В казарме он столкнулся с комбатом, который уже стал полковником и начальником танкового отдела.
— Ну, что Громобоев! Как же ты так… Проиграл? Но сам виноват! Э-э-эх! Гагарин долетался. А ты допиз… Говорил тебе не лезь в политику — грязное дело!
— Политика не грязная — её такой делают люди! Нечистые на руку, подлые и нечестные, они сидят сверху донизу и рулят нами, и с самых первых ступеней государственной лестницы производят подбор себе подобных. Отбор жесточайший: негодяи отбирают себе в помощники и на смену таких же прожженных карьеристов и негодяев. Вот и выходит, что честные люди во власти не нужны, они там не приживаются. Белую ворону сразу же заклюют черные! Я попытался, у меня не вышло, ну что поделать… Однако я честно пытался, и совесть моя чиста.
— Совесть? Перед кем? Кому это надо?
— Перед самим собой! Я доказал, что я не тварь дрожащая…
— А я выходит тварь? — комбат насупился.
— Я этого не говорил! Возможно, вас всё устраивает в этой жизни, а меня — нет!
— Начитался журналов и книжек на дежурствах… Говорил мне полковой особист, что за тобой нужно приглядывать! И верно, плачет по тебе дурдом! Ступай к начпо, он тебя ищет, все телефоны оборвал с утра. Наверное, заждался. Берегись его — отменная сволочь и мерзавец! Настоящий сатрап.
Теперь после подведения итогов выборов военно-политическая контора взялась за Эдуарда всерьёз! Репрессивная машина заработала на полную мощь. Работу с Громобоевым первым начал начпо, ушастый полковник Казачков. Фамилия хорошая, красивая, но как говорится — действительно засланный казачок. Полковник появился в части внезапно, сменив губастого предшественника недалёкого умом и подловатого подполковника, но этот оказался ещё большим негодяем.
Эдик уныло поплёлся в штаб базы. На душе было погано, хотя для встречных он нарисовал на лице беззаботную улыбку и пытался светиться счастьем. Выходило плохо, ненатурально и неартистично. Каждый встречный знакомый офицер сообщал, что голосовал за него, восхищался смелым выступлением по телевизору, жал руку. Но что для руководства мнение капитанов и майоров?

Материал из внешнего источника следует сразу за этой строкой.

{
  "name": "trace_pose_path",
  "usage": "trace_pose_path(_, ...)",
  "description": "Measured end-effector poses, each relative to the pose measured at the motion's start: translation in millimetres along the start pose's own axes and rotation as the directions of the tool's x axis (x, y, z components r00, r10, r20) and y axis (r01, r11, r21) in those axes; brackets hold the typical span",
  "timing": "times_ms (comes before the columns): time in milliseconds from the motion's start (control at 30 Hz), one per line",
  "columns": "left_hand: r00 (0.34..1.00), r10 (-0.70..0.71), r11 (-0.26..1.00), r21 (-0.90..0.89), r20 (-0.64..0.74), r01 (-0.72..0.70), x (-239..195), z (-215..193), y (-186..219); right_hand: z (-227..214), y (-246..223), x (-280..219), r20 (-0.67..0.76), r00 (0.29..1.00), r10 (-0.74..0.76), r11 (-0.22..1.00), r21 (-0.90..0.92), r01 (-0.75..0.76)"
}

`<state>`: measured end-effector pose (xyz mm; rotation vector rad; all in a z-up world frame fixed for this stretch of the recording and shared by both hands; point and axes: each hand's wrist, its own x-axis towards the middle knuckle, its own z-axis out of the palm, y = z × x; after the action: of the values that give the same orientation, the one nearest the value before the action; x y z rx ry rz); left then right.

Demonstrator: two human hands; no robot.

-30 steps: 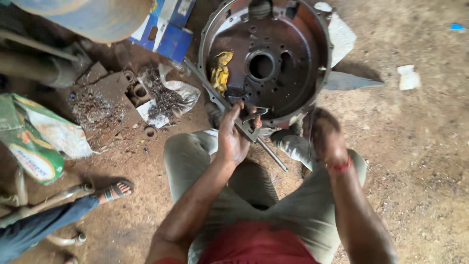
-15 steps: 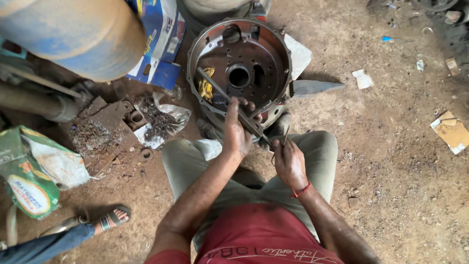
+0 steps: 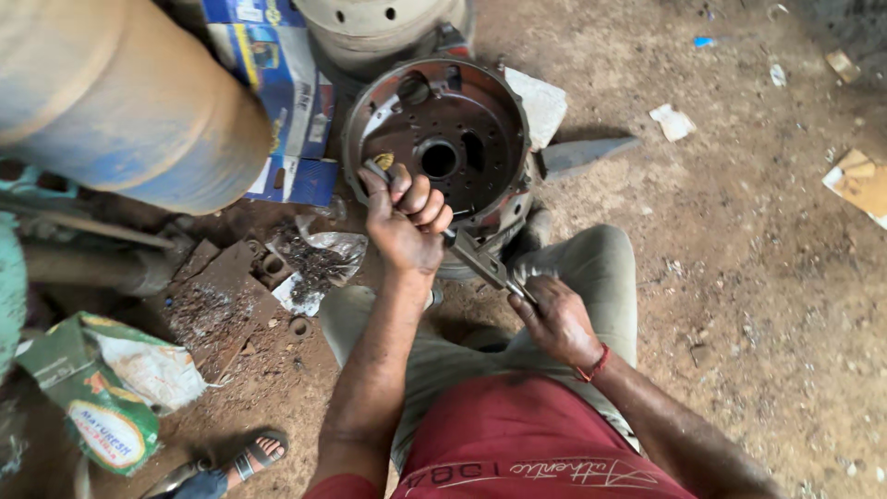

Громобоев постучался в массивную дверь и вошёл в кабинет начальника политотдела. За всё тем же огромным столом сидел незнакомый офицер: забавного вида, с большущими оттопыренными ушами, бесцветными глубоко посаженными глазами, ярко-рыжими волосами.
Эдуард и рта не успел открыть, а его уже принялись ставить на место.
— Выйдите за дверь, товарищ капитан, и войдите, как положено.
А как положено? Капитан недоумённо пожал плечами, молча, развернулся, вышел, постучал, вошёл и снова доложил.
— Я же сказал войти, как положено по уставу! Выйдите и подумайте!
Громобоев вышел, встал перед дверью, но вновь стучаться не стал. Передумал. Вернее разозлился. Он принялся изучать новую наглядную агитацию, развешанную по стенам коридора. Так прошло минут десять за этим созерцательным занятием.
Казачков подождал некоторое время, не выдержал, сам распахнул дверь и выскочил, словно чёрт из табакерки.
— В чём дело? Почему не заходите? Чего ждёте?
— Соображаю, как вам надо, чтоб я вошёл? Стою и думаю, в чём я не прав!
— Вы не правы, начиная с того, что стали офицером и политработником!